Still, said Benjamin Lawsky, New York’s financial services regulator, state officials need to acknowledge that regulating large insurers with hundreds of subsidiaries can be difficult. AIG, for example, got in trouble by selling through subsidiaries unregulated products that essentially insured mortgage-backed securities against losses. Those losses became widespread after the housing bubble burst.

Financial reformers argue that tighter national regulation of insurers is needed because of the size, complexity, and international reach of some companies. Several including AIG, New York-based MetLife Inc., and Prudential Financial Inc. of New Jersey, have been designated by federal regulators as “too big to fail,” meaning they are subject to tighter rules.
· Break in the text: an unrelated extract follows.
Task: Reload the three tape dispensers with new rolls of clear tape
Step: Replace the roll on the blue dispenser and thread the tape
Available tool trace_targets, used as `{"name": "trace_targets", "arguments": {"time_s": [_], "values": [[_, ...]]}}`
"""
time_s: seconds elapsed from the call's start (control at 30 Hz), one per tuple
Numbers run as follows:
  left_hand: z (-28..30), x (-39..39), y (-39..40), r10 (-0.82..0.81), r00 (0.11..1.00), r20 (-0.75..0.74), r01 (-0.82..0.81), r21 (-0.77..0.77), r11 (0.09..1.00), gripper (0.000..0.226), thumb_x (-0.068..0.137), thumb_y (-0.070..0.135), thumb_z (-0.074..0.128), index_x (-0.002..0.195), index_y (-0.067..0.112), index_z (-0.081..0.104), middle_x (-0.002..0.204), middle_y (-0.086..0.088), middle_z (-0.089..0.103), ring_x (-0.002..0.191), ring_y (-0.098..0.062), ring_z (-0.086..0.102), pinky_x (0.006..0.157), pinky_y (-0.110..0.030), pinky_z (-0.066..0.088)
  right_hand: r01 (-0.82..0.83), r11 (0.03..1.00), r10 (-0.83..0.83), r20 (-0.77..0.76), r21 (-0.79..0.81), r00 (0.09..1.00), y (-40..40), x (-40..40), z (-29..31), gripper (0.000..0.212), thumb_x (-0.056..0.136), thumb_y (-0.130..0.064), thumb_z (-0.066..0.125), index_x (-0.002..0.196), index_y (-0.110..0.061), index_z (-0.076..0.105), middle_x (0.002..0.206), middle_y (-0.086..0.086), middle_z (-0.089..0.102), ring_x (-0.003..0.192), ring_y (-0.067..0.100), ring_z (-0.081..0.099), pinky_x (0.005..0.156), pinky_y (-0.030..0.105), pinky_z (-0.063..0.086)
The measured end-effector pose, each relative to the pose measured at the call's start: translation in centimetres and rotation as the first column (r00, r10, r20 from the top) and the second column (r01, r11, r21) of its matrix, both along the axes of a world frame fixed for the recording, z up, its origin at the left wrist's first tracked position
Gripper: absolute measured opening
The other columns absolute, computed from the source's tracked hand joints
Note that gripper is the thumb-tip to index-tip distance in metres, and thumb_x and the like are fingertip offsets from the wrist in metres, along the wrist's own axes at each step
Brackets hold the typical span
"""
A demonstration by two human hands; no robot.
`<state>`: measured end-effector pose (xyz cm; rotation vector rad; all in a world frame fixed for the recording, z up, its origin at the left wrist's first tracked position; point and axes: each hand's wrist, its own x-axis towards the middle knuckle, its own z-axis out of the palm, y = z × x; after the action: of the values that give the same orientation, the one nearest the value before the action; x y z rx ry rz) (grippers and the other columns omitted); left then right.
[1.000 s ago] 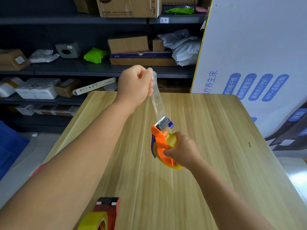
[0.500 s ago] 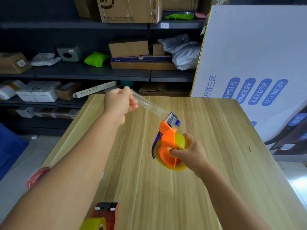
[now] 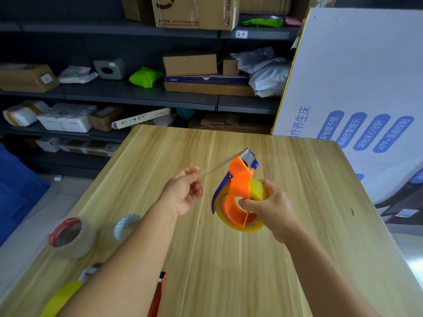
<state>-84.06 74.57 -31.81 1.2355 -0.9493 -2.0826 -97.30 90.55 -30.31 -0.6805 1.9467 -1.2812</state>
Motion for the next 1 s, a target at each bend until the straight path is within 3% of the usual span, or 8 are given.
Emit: {"name": "trace_targets", "arguments": {"time_s": [0.13, 0.3, 0.47, 0.57, 0.7, 0.83, 0.93, 1.0], "values": [[-1.0, 0.4, 2.2, -0.02, 1.0, -0.023, 0.021, 0.005, 1.0, 0.019, 0.096, 0.007, 0.048, 0.091, 0.015, 0.065, 0.067, -0.002, 0.052, 0.059, -0.011, 0.041, 0.053, -0.02, 0.044, 0.007, 1.0, -0.008, 0.007, 0.016, 1.0, 0.1, 0.3, 0.1, 0.045, 0.064, -0.018, 0.084, 0.103, -0.021, 0.061, 0.09, 0.007, 0.069, 0.081, 0.024, 0.067, 0.067, 0.039, 0.055], [-2.2, 1.2, 4.6, 0.005, 0.999, 0.038, -0.005, -0.01, 1.0, 0.021, 0.097, 0.007, 0.047, 0.093, 0.015, 0.066, 0.073, -0.003, 0.058, 0.06, -0.012, 0.045, 0.061, -0.024, 0.047, -0.025, 1.0, 0.025, 0.009, 0.007, 1.0, 0.5, 1.5, 0.5, 0.036, 0.066, -0.014, 0.083, 0.094, -0.021, 0.062, 0.086, 0.007, 0.07, 0.073, 0.02, 0.065, 0.063, 0.034, 0.054], [-2.4, 3.0, 7.1, 0.015, 0.997, 0.072, -0.013, -0.022, 1.0, 0.023, 0.095, 0.001, 0.043, 0.095, 0.014, 0.062, 0.059, -0.001, 0.055, 0.048, -0.01, 0.041, 0.052, -0.022, 0.046, -0.041, 0.999, 0.041, -0.004, 0.034, 0.999, 1.7, 3.6, 0.9, 0.037, 0.066, -0.014, 0.083, 0.095, -0.02, 0.061, 0.077, 0.001, 0.066, 0.064, 0.012, 0.061, 0.058, 0.028, 0.05], [-2.3, 4.4, 8.4, 0.003, 0.998, 0.059, -0.002, -0.022, 1.0, 0.029, 0.095, 0.0, 0.043, 0.086, 0.011, 0.068, 0.051, 0.003, 0.058, 0.049, -0.01, 0.037, 0.049, -0.02, 0.045, -0.044, 0.998, 0.044, 0.014, 0.043, 0.999, 2.8, 5.3, 1.4, 0.037, 0.066, -0.014, 0.083, 0.096, -0.018, 0.06, 0.079, 0.002, 0.065, 0.066, 0.014, 0.06, 0.059, 0.028, 0.05], [-2.4, 6.8, 10.6, -0.013, 0.999, 0.041, 0.015, -0.047, 0.999, 0.027, 0.091, -0.001, 0.05, 0.081, 0.006, 0.074, 0.052, 0.0, 0.058, 0.053, -0.011, 0.036, 0.058, -0.022, 0.046, -0.007, 0.999, 0.006, 0.022, 0.043, 1.0, 4.7, 7.8, 1.9, 0.033, 0.066, -0.013, 0.083, 0.08, -0.024, 0.055, 0.081, 0.005, 0.064, 0.072, 0.018, 0.061, 0.067, 0.033, 0.051], [-2.9, 10.4, 13.3, -0.1, 0.995, -0.016, 0.097, -0.118, 0.988, 0.036, 0.089, -0.003, 0.049, 0.068, 0.009, 0.076, 0.06, -0.003, 0.056, 0.055, -0.011, 0.038, 0.06, -0.02, 0.043, 0.027, 0.997, -0.029, 0.032, 0.072, 0.999, 7.1, 11.2, 1.9, 0.031, 0.065, -0.013, 0.083, 0.088, -0.014, 0.063, 0.08, 0.007, 0.067, 0.071, 0.019, 0.062, 0.074, 0.039, 0.055], [-3.1, 13.4, 15.9, -0.142, 0.989, -0.038, 0.134, -0.154, 0.979, 0.045, 0.089, -0.001, 0.05, 0.053, 0.012, 0.072, 0.053, 0.0, 0.054, 0.05, -0.008, 0.043, 0.059, -0.019, 0.04, 0.058, 0.992, -0.063, 0.041, 0.113, 0.997, 8.9, 13.9, 1.9, 0.031, 0.065, -0.017, 0.084, 0.089, -0.014, 0.064, 0.078, 0.004, 0.066, 0.065, 0.015, 0.061, 0.066, 0.032, 0.052], [-3.4, 15.3, 17.6, -0.176, 0.984, -0.015, 0.17, -0.185, 0.968, 0.035, 0.088, 0.003, 0.051, 0.061, 0.014, 0.071, 0.071, -0.007, 0.052, 0.065, -0.014, 0.046, 0.066, -0.022, 0.038, 0.079, 0.987, -0.086, 0.044, 0.143, 0.995, 10.1, 15.7, 1.8, 0.031, 0.065, -0.019, 0.084, 0.088, -0.013, 0.063, 0.075, 0.003, 0.064, 0.063, 0.014, 0.059, 0.061, 0.03, 0.048]]}}
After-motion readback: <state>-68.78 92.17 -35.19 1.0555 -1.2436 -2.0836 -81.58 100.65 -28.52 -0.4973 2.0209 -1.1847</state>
These companies, which have expanded beyond traditional life, auto, or home insurance to offer a variety of financial products, could have to set aside more money to cushion against a financial shock, similar to what the largest banks are required to do.
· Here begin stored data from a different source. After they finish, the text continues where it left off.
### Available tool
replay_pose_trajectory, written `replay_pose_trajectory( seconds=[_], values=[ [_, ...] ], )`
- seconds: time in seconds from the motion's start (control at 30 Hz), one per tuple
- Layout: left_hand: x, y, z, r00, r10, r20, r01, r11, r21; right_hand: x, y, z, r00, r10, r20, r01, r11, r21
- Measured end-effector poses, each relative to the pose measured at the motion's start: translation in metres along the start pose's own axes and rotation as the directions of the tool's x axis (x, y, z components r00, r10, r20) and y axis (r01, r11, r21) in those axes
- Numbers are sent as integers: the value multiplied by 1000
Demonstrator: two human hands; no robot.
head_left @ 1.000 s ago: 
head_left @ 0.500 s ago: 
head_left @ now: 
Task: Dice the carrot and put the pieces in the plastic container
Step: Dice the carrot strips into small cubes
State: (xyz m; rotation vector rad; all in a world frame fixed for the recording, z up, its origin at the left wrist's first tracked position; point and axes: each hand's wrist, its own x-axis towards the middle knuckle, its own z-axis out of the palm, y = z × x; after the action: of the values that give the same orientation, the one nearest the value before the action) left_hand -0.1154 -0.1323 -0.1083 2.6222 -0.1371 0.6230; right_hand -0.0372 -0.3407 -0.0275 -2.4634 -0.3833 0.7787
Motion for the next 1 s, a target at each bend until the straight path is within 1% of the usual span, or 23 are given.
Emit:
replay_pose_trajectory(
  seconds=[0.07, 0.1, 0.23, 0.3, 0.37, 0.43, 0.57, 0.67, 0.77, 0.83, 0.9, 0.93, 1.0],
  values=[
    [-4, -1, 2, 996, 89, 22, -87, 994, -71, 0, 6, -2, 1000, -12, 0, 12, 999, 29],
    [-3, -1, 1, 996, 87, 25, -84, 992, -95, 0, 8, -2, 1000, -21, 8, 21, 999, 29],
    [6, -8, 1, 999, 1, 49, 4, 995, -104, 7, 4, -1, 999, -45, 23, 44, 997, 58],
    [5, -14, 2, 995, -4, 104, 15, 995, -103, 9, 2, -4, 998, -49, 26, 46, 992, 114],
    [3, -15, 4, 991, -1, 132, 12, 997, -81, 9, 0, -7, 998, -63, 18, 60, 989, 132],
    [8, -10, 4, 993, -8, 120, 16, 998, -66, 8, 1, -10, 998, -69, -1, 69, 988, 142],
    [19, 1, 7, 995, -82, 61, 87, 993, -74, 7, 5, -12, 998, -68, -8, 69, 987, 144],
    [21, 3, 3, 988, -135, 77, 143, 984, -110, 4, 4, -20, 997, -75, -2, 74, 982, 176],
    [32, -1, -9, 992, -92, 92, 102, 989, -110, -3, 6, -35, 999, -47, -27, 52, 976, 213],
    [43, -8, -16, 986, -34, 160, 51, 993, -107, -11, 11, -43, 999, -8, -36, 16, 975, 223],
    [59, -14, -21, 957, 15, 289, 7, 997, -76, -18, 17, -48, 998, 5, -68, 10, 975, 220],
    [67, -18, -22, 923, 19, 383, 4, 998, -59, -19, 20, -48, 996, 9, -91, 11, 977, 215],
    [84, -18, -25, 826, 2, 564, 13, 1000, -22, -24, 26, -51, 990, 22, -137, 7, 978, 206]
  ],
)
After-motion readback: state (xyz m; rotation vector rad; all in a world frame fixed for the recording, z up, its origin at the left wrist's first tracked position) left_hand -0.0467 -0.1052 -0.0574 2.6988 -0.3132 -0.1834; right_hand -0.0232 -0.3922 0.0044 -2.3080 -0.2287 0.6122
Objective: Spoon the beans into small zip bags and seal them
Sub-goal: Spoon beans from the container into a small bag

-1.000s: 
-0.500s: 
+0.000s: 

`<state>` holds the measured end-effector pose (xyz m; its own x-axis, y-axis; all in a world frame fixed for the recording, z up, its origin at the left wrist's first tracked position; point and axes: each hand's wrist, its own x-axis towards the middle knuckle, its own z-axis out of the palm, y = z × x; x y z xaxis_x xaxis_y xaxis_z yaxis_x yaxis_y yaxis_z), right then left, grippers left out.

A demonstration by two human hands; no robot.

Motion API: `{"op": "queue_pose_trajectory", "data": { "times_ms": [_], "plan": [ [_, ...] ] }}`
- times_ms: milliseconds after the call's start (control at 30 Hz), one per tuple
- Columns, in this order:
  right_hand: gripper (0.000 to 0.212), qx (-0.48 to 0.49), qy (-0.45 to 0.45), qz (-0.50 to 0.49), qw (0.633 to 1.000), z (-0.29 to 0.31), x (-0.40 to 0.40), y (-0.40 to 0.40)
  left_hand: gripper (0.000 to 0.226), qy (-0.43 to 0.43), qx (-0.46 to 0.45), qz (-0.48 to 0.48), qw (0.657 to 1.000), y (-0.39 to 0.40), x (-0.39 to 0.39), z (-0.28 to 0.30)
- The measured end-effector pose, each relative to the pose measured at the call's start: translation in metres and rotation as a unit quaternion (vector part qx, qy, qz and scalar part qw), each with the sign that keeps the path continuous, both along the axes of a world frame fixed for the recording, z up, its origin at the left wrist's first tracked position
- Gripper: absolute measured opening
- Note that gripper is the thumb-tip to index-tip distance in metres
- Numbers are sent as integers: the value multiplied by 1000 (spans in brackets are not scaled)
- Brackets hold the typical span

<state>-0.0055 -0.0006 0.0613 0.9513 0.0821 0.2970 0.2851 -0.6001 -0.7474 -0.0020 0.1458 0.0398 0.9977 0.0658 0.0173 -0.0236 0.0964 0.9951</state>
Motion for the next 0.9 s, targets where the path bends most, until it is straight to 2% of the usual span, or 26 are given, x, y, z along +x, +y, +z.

MassMutual Financial Group of Springfield is not designated as too big to fail, but still expects to have to set aside a larger amount of capital because of its extensive operations, said Elizabeth Ward, an executive vice president. MassMutual sells traditional insurance products, but also has an investment management arm and offices in Hong Kong, London, and Japan.

Some additional regulation is needed, Ward said, but she warned that too much overlap between state and federal rules will increase costs to consumers.

“There are so many different regulators trying to solve the last war,” she said. “However, the coordination and collaboration isn’t there. The industry suffers, and in the end the consumer suffers.”